Le dernier décompte de l’Institut national de la statistique et des études économiques (Insee) effectué en 2018 évaluait à 9,1 millions le nombre de Français vivant sous le seuil de pauvreté. Et si, pour l’instant, aucune statistique officielle n’a été publiée pour l’année 2020 (l’Insee publie ses résultats avec un décalage de deux ans), il y a fort à parier, au regard des conséquences économiques de la crise sanitaire, que le nombre de Français passés sous ce seuil fatidique va exploser.
Des inégalités sociales de santé creusées par le Covid-19
En mai 2020, une étude préliminaire conduite par l’Insee montrait déjà que 23 % des ménages français avaient vu leur situation financière se dégrader depuis le confinement. Cette même étude précisait que « cette dégradation était d’autant plus forte que les revenus des ménages étaient initialement faibles. »
Or plusieurs études scientifiques établissent un lien entre précarité et effets sur la santé. « Son impact sur la santé est non négligeable, estime le Dr Katia Mazalovic.
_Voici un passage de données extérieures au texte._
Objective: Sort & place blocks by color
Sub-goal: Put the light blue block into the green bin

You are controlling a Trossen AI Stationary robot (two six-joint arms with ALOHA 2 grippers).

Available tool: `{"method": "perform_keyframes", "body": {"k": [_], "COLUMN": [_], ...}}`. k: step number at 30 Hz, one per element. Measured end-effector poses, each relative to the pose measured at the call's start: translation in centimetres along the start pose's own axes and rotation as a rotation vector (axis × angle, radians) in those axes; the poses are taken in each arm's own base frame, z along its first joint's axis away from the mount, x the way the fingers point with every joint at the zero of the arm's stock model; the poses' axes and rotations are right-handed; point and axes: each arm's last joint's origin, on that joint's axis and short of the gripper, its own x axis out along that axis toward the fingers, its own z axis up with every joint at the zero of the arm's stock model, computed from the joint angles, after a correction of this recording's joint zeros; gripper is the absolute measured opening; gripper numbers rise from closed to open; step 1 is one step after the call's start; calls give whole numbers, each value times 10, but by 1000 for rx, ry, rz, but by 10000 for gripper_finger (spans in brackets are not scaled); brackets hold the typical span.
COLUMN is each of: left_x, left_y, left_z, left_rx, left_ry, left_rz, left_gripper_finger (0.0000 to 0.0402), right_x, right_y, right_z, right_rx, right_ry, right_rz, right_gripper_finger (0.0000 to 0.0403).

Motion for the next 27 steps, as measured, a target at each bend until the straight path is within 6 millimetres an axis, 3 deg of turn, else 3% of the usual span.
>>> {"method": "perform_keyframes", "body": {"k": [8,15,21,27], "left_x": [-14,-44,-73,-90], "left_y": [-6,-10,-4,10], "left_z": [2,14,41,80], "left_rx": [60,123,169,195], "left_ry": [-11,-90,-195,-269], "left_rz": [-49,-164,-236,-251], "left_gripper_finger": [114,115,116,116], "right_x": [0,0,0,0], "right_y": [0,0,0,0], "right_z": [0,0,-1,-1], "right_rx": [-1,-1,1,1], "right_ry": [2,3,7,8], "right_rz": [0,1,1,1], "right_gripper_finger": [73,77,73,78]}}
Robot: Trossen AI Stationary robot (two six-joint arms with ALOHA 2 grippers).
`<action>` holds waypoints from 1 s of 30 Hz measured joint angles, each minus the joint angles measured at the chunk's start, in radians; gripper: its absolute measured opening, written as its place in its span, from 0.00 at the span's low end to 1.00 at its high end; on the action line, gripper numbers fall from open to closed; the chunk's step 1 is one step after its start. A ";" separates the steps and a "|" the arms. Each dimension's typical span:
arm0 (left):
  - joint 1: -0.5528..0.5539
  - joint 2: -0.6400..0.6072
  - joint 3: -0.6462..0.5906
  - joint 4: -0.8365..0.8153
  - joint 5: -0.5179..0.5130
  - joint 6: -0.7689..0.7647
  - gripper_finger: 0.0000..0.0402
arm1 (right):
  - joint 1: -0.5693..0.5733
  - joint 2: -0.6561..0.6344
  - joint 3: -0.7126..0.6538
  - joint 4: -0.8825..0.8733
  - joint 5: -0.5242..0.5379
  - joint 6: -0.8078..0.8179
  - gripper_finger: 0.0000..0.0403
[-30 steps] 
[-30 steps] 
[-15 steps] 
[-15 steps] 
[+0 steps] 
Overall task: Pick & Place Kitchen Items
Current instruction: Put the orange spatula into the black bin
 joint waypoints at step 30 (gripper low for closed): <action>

Les indicateurs sont plus mauvais, le rapport et le recours aux soins sont différents chez les personnes précaires. »
Selon la généraliste, la crise sanitaire n’a fait qu’« accentuer les inégalités de santé » : « Les patients précaires (...) sont plus à risque de transmission, présentent plus de facteurs de risque de Covid grave, ont moins accès aux moyens de prévention et de diagnostic. »
Le Dr Agathe Lechevalier, généraliste dans la couronne rurale de Toulouse, bénévole à Médecins du monde et nouvelle présidente du syndicat ReAGJIR, a constaté elle aussi une détérioration de l’accès aux soins des personnes précaires, notamment pendant le confinement. « Cette période a compliqué l’accès aux soins, certains patients ne venaient plus consulter… Il y a eu des ruptures de suivi qui ont entraîné des évaluations médicales tardives », regrette-t-elle.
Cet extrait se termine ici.